The Business Analyst
Much like a Coach, Business Analyst is not a guaranteed role in all organizations. But when there is one, they are the number 1 ally of the Product Owner. Indeed, the latter regularly contacts the Business Analyst to request data, KPIs and quantitative / qualitative studies that help with decisions on the development of the product. They can also have an expert look at certain parts of the business process and provide valuable information to the Product Owner.
The Business Developper
Sales people know users best since they are constantly in contact with them. Indeed, they’re the ones who sell the product, so they’re usually very familiar with it.
Being close to users, they are often on the front line to collect user feedback and help initiate numerous requests for changes from the Product Owner.
Armed with that feedback, the Product Owner must be able to assess the value of each request and argue factually with the sales department when an idea for development is not a backlog priority.
Beware, however, of sales-driven organizations that sell non-existent features.
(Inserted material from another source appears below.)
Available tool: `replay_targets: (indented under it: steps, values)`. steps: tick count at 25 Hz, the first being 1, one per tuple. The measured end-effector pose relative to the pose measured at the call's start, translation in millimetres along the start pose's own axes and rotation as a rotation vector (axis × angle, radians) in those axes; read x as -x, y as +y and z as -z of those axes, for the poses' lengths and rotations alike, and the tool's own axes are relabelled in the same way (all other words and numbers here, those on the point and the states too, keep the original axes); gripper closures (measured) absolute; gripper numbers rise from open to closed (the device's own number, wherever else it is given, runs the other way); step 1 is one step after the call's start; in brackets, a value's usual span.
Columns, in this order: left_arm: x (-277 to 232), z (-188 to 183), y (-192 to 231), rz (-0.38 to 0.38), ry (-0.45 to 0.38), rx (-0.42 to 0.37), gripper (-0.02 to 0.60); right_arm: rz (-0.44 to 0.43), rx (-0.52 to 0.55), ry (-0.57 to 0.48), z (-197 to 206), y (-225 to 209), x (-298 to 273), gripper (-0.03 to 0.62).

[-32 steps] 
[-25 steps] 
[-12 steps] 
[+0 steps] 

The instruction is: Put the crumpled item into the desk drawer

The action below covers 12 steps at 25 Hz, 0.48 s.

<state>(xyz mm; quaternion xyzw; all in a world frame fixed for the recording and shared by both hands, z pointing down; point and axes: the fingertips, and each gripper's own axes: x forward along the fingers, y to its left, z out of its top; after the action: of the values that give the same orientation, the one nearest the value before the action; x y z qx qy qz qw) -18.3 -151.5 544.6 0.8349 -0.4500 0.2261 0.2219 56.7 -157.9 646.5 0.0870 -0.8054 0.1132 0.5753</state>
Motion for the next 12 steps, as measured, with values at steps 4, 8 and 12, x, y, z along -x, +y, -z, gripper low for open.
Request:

In such a case, the relationship can be complicated and lead to conflicts over the product vision.
Other technical roles
The team may also be required to interact with other technical roles in the organization, for example an architect, who without working on the product on a day-to-day basis, will be responsible for ensuring the consistency of the team's technical choices with the IS strategy.
Thus, the three roles provided for by Scrum are enriched by exchanges with the other trades of the company to build an ever better product. Agile approaches focus on individuals and interactions, so a good product team will be able to rely on everyone's skills to feed their vision!